About this task:
With both ends included, repeat exactly the lines of the entries below from the one containing "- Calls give" down to the one containing "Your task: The", and no others.

[[ Listed entries, beginning ]]

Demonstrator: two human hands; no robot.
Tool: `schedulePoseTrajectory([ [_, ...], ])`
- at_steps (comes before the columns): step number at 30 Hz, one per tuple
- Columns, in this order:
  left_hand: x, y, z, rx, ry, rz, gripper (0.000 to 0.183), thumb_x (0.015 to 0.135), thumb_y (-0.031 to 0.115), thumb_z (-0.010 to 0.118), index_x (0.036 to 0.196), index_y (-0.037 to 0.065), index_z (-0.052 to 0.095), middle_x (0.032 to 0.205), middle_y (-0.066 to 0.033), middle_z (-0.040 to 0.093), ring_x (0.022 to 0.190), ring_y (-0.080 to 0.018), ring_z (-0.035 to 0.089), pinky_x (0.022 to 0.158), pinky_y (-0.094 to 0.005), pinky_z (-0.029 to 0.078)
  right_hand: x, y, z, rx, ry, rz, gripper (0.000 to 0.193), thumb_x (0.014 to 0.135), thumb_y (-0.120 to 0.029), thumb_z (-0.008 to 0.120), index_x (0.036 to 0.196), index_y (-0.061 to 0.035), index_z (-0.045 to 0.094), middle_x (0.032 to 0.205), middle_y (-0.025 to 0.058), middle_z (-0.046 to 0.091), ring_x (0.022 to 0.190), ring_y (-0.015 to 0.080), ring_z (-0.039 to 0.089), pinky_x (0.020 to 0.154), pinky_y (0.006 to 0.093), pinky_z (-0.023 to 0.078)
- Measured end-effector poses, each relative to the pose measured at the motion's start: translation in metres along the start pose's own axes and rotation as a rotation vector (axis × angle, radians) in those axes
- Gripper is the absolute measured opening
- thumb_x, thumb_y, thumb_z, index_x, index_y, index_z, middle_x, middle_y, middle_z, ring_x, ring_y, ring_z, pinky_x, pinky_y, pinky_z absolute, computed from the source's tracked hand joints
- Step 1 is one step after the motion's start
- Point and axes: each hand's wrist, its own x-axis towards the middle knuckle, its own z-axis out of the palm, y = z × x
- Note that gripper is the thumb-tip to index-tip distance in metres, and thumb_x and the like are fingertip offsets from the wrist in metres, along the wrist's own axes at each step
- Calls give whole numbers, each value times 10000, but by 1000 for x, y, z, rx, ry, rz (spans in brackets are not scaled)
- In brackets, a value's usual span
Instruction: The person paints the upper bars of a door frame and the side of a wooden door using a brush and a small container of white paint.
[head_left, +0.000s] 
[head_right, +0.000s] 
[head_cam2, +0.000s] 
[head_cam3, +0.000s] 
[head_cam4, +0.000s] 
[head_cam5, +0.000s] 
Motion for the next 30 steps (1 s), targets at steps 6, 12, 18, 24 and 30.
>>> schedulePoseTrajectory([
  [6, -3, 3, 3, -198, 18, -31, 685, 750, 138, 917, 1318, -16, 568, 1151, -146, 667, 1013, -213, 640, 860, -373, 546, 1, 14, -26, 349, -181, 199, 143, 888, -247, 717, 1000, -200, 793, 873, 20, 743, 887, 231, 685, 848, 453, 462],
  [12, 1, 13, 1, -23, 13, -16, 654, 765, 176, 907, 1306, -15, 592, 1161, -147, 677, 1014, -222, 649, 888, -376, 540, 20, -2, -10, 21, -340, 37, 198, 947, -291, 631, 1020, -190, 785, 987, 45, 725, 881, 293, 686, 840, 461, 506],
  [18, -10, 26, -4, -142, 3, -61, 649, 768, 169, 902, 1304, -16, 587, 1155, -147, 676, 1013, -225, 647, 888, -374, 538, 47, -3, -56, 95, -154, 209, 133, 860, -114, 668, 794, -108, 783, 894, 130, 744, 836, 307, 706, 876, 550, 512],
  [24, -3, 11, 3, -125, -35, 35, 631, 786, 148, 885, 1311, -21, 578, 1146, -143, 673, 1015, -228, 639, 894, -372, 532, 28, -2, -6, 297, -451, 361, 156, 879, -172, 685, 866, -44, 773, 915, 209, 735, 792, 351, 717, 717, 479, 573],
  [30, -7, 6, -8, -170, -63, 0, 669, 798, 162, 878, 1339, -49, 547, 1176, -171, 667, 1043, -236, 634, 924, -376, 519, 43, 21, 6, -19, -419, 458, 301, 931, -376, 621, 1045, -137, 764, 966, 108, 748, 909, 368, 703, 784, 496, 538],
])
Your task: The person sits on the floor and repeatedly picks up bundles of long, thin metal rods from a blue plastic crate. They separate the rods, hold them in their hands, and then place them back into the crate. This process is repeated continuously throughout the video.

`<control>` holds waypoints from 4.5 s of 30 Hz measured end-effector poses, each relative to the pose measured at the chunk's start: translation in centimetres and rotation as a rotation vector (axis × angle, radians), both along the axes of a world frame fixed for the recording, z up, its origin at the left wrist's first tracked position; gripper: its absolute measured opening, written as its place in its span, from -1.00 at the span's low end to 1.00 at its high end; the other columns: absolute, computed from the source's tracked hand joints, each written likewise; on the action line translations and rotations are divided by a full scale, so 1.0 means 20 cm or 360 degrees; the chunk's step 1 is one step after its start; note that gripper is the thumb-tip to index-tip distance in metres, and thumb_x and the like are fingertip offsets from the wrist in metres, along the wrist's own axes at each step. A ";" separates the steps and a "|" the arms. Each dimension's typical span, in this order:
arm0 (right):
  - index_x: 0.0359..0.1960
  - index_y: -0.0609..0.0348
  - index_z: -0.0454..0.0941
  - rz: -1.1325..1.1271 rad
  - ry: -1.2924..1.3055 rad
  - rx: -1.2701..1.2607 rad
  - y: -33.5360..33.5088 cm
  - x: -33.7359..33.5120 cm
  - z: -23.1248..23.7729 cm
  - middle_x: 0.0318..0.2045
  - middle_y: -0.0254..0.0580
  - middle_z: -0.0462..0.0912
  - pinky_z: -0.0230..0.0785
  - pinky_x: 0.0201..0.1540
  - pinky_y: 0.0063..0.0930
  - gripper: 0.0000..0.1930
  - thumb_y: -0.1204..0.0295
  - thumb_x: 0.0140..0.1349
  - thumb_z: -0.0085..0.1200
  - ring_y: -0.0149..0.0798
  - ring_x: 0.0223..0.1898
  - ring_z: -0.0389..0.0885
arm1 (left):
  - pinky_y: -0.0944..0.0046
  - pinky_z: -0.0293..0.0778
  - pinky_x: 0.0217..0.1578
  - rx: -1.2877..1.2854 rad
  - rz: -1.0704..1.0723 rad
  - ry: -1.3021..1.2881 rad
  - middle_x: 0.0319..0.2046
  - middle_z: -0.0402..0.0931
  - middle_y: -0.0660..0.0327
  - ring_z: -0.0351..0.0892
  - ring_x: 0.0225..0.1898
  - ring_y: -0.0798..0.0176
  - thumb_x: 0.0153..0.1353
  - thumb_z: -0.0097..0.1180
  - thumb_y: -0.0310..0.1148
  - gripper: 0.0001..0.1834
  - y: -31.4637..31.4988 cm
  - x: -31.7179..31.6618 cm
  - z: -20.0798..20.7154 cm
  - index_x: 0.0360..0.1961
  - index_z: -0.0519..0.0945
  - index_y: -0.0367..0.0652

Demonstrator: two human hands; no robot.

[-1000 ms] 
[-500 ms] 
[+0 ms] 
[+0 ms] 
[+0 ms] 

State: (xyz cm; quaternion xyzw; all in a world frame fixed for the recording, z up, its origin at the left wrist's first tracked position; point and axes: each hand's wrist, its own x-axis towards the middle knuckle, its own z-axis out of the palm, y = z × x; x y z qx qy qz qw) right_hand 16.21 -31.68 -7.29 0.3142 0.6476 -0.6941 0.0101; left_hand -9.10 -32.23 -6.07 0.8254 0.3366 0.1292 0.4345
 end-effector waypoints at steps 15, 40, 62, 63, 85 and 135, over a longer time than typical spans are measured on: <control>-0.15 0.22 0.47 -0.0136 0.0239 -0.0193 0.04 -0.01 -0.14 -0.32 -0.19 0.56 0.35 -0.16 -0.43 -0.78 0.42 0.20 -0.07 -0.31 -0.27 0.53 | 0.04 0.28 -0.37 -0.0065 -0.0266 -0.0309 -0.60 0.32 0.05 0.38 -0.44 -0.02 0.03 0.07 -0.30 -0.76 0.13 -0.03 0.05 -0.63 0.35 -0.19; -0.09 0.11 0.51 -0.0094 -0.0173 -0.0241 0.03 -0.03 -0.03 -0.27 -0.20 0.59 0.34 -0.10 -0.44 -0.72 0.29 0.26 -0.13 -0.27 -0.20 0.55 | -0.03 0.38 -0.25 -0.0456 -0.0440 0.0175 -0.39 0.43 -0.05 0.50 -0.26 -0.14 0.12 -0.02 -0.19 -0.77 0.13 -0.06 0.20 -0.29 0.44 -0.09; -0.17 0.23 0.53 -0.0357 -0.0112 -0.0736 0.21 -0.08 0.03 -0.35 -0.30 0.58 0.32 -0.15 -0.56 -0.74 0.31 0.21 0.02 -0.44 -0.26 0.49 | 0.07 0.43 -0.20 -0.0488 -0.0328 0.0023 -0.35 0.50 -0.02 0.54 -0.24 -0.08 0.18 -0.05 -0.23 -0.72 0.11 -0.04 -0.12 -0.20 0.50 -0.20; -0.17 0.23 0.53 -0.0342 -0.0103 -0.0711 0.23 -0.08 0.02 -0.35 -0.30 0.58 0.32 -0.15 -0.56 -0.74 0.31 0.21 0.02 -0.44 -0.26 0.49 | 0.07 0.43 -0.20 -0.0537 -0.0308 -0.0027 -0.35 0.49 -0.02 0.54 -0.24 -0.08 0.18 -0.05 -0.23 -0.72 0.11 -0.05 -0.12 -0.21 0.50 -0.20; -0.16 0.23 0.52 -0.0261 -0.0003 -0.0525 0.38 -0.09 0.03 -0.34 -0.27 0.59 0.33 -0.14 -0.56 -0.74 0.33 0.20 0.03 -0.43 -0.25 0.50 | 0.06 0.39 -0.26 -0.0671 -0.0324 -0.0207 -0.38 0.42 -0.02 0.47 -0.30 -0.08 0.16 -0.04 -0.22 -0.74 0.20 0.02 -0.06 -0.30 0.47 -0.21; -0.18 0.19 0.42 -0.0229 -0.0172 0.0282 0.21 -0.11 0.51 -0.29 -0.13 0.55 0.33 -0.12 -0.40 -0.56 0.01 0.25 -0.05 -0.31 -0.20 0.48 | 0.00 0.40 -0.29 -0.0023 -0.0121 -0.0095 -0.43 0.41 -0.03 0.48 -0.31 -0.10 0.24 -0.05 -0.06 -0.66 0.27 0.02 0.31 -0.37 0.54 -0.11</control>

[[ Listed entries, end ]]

Exercise output:
- Calls give whole numbers, each value times 10000, but by 1000 for x, y, z, rx, ry, rz (spans in brackets are not scaled)
- In brackets, a value's usual span
Instruction: The person paints the upper bars of a door frame and the side of a wooden door using a brush and a small container of white paint.
[head_left, +0.000s] 
[head_right, +0.000s] 
[head_cam2, +0.000s] 
[head_cam3, +0.000s] 
[head_cam4, +0.000s] 
[head_cam5, +0.000s] 
Motion for the next 30 steps (1 s), targets at steps 6, 12, 18, 24 and 30.
>>> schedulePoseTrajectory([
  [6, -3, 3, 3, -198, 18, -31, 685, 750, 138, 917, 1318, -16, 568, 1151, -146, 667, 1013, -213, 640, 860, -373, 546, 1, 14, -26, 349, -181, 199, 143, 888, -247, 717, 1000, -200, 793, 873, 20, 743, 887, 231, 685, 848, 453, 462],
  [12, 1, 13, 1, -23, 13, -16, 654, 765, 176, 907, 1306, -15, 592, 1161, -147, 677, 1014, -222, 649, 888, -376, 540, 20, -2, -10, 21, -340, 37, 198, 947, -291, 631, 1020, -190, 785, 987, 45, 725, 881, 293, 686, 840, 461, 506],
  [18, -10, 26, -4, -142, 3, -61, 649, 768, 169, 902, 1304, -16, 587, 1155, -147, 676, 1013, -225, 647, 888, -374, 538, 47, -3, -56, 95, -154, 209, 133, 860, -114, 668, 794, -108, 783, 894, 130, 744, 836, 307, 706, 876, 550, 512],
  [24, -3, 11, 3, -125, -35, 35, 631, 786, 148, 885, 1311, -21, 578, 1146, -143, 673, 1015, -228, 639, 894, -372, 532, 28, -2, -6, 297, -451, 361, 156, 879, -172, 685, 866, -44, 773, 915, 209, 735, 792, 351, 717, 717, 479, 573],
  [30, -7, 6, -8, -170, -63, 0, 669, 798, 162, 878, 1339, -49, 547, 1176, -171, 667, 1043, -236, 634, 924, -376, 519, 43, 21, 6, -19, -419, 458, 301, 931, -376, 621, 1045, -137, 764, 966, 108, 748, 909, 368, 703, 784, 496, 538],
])
Your task: The person sits on the floor and repeatedly picks up bundles of long, thin metal rods from a blue plastic crate. They separate the rods, hold them in their hands, and then place them back into the crate. This process is repeated continuously throughout the video.

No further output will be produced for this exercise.